Airborne vs. radio-transmitted vocalizations in two primates: a technical report

Elucidating the structure and function of joint vocal displays (e.g. duet, chorus) recorded with a conventional microphone has proved difficult in some animals owing to the complex acoustic properties of the combined signal, a problem reminiscent of multi-speaker conversations in humans. Towards this goal, we set out to simultaneously compare air-transmitted (AT) with radio-transmitted (RT) vocalizations in one pair of humans and one pair of captive Bolivian grey titi monkeys (Plecturocebus donacophilus) all equipped with an accelerometer – or vibration transducer – closely apposed to the larynx. First, we observed no crosstalk between the two radio transmitters when subjects produced vocalizations at the same time close to each other. Second, compared with AT acoustic recordings, sound segmentation and pitch tracking of the RT signal was more accurate, particularly in a noisy and reverberating environment. Third, RT signals were less noisy than AT signals and displayed more stable amplitude regardless of distance, orientation and environment of the animal. The microphone outperformed the accelerometer with respect to sound spectral bandwidth and speech intelligibility: the sounds of RT speech were more attenuated and dampened as compared to AT speech. Importantly, we show that vocal telemetry allows reliable separation of the subjects’ voices during production of joint vocalizations, which has great potential for future applications of this technique with free-ranging animals.

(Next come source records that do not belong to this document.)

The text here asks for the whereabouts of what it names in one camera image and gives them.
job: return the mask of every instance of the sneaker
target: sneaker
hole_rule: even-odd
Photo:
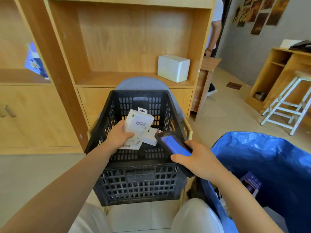
[[[211,91],[211,92],[208,92],[206,96],[210,96],[210,95],[216,93],[217,91],[218,91],[218,90],[213,90],[213,91]]]

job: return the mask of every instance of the handheld barcode scanner
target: handheld barcode scanner
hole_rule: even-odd
[[[158,144],[165,150],[169,155],[181,154],[184,156],[190,156],[192,149],[184,142],[180,141],[173,132],[159,132],[155,134],[155,138]],[[178,164],[181,170],[187,177],[193,177],[194,174],[185,166]]]

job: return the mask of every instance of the hand
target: hand
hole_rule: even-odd
[[[220,176],[219,172],[227,169],[206,146],[195,141],[185,141],[185,143],[193,150],[191,156],[173,154],[172,161],[185,166],[196,176],[216,184]]]
[[[125,120],[119,121],[117,125],[111,129],[107,139],[104,142],[104,144],[107,144],[109,147],[111,147],[113,152],[122,147],[128,139],[135,135],[133,132],[123,131],[124,123]]]
[[[209,50],[205,50],[204,54],[206,54],[205,57],[211,57],[212,52]]]

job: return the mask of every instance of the white pants
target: white pants
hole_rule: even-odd
[[[187,201],[176,214],[170,233],[223,233],[219,218],[201,199]],[[101,209],[85,203],[69,233],[112,233]]]

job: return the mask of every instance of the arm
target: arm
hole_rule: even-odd
[[[221,27],[222,27],[221,26],[221,20],[217,20],[217,21],[212,22],[212,25],[213,25],[213,32],[212,32],[211,40],[208,44],[208,47],[205,50],[206,57],[211,56],[211,53],[214,49],[214,46],[216,45],[216,43],[218,41],[218,38],[219,38],[219,35],[221,32]]]
[[[123,132],[123,125],[124,120],[106,141],[29,200],[0,233],[68,232],[110,156],[134,135]]]
[[[187,157],[174,154],[171,159],[187,167],[196,176],[210,180],[219,188],[240,233],[283,232],[210,149],[195,141],[186,141],[186,144],[193,149],[192,155]]]

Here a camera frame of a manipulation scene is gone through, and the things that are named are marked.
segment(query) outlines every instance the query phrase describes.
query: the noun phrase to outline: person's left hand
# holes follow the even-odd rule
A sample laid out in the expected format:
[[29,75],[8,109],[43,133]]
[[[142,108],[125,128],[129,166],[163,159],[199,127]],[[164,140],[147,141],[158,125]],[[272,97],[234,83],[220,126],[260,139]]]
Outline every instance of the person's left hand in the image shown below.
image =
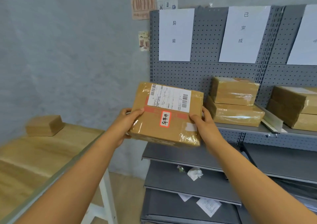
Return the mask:
[[112,123],[106,133],[110,133],[111,137],[115,138],[116,141],[116,148],[120,146],[124,139],[130,139],[131,136],[127,135],[127,131],[130,130],[131,126],[133,125],[135,119],[143,114],[144,109],[135,110],[129,114],[132,109],[125,108],[120,111],[117,119]]

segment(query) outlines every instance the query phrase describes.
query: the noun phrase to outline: forearm
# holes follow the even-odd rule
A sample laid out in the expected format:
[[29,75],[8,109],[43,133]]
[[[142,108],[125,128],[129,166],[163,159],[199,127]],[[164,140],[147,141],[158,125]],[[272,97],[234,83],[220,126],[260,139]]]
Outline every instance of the forearm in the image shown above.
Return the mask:
[[226,141],[208,145],[257,223],[317,223],[317,216]]
[[115,140],[105,133],[16,223],[80,223],[114,150]]

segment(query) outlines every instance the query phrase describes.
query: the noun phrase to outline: red bordered sticker
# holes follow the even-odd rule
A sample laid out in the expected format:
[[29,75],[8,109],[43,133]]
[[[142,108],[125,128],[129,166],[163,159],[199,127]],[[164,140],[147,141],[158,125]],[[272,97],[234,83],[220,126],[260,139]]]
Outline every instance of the red bordered sticker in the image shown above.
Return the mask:
[[168,111],[162,111],[160,126],[169,127],[171,121],[171,113]]

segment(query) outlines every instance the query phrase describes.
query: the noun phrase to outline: hand
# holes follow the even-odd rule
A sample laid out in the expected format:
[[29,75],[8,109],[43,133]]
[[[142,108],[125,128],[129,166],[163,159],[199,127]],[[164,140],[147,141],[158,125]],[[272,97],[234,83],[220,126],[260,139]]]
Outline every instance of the hand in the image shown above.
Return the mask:
[[197,115],[189,114],[189,117],[195,122],[201,138],[206,143],[206,146],[212,151],[212,146],[226,142],[220,134],[216,124],[214,123],[209,111],[203,106],[204,120]]
[[127,114],[130,112],[131,108],[125,108],[120,111],[120,114],[118,115],[117,119],[112,123],[112,125],[109,127],[109,129],[106,131],[106,133],[110,133],[112,138],[115,138],[116,148],[120,146],[124,139],[130,139],[131,136],[129,136],[127,133],[128,130],[130,130],[131,126],[133,125],[135,119],[143,114],[144,109],[135,110],[131,112],[130,114]]

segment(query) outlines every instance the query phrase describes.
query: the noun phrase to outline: small cardboard box
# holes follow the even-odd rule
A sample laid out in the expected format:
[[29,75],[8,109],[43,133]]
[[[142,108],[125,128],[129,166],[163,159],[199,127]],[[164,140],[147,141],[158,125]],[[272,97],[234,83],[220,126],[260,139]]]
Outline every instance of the small cardboard box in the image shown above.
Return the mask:
[[290,105],[270,99],[267,110],[280,118],[292,129],[317,131],[317,115],[299,113]]
[[214,103],[253,105],[259,86],[247,79],[214,77],[209,95]]
[[205,104],[214,122],[234,125],[259,126],[265,112],[254,105],[214,103],[210,96]]
[[289,106],[296,114],[317,115],[317,87],[274,86],[271,99]]
[[200,135],[189,113],[202,116],[204,93],[148,82],[140,83],[133,110],[144,113],[128,132],[134,139],[166,145],[200,146]]
[[52,137],[64,126],[65,123],[59,115],[39,116],[30,119],[25,125],[25,130],[30,137]]

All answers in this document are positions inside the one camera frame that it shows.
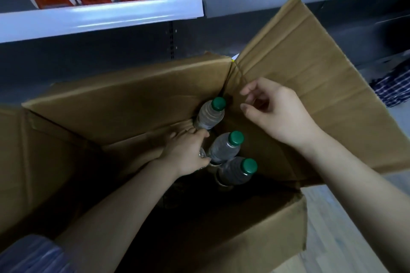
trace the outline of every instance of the white bottle
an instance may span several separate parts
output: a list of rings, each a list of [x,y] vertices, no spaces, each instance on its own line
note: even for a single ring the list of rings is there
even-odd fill
[[[242,143],[243,134],[240,131],[219,135],[207,154],[211,158],[211,165],[219,165],[232,159],[238,154]]]
[[[199,110],[198,116],[193,123],[197,130],[204,128],[210,130],[222,121],[225,114],[226,101],[222,97],[216,97],[207,101]]]
[[[234,157],[218,168],[217,180],[223,186],[236,186],[247,183],[257,171],[258,164],[254,159]]]

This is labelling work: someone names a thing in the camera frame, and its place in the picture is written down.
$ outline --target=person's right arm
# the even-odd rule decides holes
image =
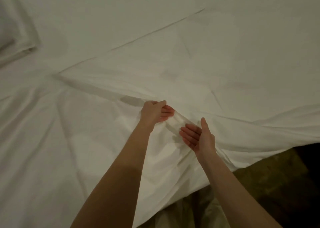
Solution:
[[[215,137],[204,118],[202,129],[187,124],[180,135],[196,154],[232,228],[279,228],[268,212],[241,185],[215,150]]]

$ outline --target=bare skin
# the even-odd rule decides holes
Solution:
[[[71,228],[131,228],[150,133],[158,122],[174,115],[166,101],[148,101],[122,151],[94,188]]]
[[[180,135],[196,154],[214,193],[232,228],[280,228],[258,202],[241,185],[226,164],[217,155],[215,137],[204,118],[199,128],[187,124]]]

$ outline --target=person's left arm
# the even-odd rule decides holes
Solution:
[[[142,168],[154,126],[174,115],[166,101],[148,101],[122,151],[94,188],[71,228],[132,228]]]

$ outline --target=white bed sheet
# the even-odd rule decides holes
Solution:
[[[178,113],[150,139],[134,227],[208,184],[178,137],[188,121],[206,117],[231,170],[318,142],[319,3],[226,0],[58,75],[2,90],[0,226],[69,226],[137,123],[141,99],[167,99]],[[2,79],[33,80],[37,69]]]

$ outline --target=forearm
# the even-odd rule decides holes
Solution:
[[[247,192],[221,158],[200,161],[232,228],[281,227]]]
[[[72,228],[132,227],[150,133],[149,127],[137,125],[83,205]]]

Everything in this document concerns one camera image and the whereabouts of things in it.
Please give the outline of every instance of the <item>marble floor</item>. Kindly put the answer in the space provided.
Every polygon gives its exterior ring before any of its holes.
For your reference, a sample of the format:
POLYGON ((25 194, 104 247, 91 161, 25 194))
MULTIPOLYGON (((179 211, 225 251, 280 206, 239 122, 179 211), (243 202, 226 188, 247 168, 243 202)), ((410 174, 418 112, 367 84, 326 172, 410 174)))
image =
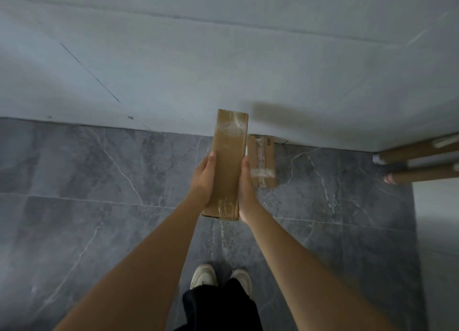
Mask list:
MULTIPOLYGON (((0 119, 0 330, 51 330, 185 196, 212 138, 0 119)), ((411 186, 371 154, 277 144, 261 203, 302 245, 405 330, 427 330, 411 186)), ((245 268, 265 330, 294 330, 249 228, 200 217, 179 297, 199 264, 245 268)))

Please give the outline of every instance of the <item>person's left hand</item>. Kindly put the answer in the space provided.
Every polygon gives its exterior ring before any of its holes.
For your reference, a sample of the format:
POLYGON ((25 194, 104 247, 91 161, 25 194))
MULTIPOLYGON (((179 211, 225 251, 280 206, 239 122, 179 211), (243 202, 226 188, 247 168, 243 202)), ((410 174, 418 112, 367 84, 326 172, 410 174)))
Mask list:
POLYGON ((212 194, 213 177, 215 176, 215 152, 205 156, 195 169, 193 180, 190 185, 190 193, 202 197, 202 201, 207 204, 212 194))

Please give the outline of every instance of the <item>person's right arm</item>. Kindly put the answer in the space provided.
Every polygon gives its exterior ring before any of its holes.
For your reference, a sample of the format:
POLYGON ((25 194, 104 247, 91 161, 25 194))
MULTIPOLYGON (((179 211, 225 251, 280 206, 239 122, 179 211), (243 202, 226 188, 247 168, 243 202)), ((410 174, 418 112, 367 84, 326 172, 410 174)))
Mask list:
POLYGON ((240 217, 252 230, 299 330, 396 329, 262 207, 252 189, 247 157, 242 162, 239 189, 240 217))

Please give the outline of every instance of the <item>hand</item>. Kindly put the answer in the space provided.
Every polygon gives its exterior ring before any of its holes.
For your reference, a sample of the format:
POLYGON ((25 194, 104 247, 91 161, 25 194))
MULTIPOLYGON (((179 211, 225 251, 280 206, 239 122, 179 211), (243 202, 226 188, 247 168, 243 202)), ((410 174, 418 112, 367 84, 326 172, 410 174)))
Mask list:
POLYGON ((215 152, 205 156, 195 169, 190 185, 190 193, 202 198, 204 205, 209 203, 213 189, 213 178, 215 176, 215 152))
POLYGON ((250 164, 247 156, 242 160, 242 170, 239 179, 239 216, 248 224, 248 217, 260 202, 253 191, 252 178, 250 177, 250 164))

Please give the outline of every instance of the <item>white shoe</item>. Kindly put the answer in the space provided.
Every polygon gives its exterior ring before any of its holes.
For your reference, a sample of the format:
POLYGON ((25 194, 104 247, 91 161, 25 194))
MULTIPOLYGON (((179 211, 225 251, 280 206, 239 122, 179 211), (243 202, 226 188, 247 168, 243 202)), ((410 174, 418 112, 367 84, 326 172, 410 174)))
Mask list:
POLYGON ((201 285, 217 286, 217 275, 210 264, 202 264, 196 268, 193 278, 191 279, 190 290, 201 285))
POLYGON ((241 269, 235 270, 229 278, 236 278, 246 294, 252 298, 252 281, 250 280, 248 271, 241 269))

针对部分动物而言，利用传统麦克风录制其联合发声行为（如二重唱、合唱）并阐明此类发声的结构与功能，由于组合信号复杂的声学特性，始终是一项颇具挑战的任务；这一难题与人类的多说话者对话场景颇为相似。为攻克这一难题，本研究旨在同时对比一对人类与一对圈养玻利维亚灰伶猴（*Plecturocebus donacophilus*）的空气传播（air-transmitted, AT）与无线电传播（radio-transmitted, RT）发声信号，所有受试对象均佩戴紧贴喉部的加速度计（accelerometer，或称振动传感器vibration transducer）。其一，当受试对象同时发声且彼此间距较近时，未观测到两台无线电发射器之间存在串扰现象。其二，相较于空气传播的声学录制结果，无线电传播信号的声音分段与基音追踪精度更高，在嘈杂混响环境中的优势尤为显著。其三，无线电传播信号的噪声水平低于空气传播信号，且无论受试动物的距离、朝向与所处环境如何，其振幅均更为稳定。在声音频谱带宽与语音清晰度方面，麦克风的表现优于加速度计：相较于空气传播语音，无线电传播语音的衰减与阻尼程度更高。尤为关键的是，本研究证实发声遥测技术可在联合发声过程中可靠分离各受试对象的发声信号，该技术在自由活动动物的后续研究与应用中具备巨大潜力。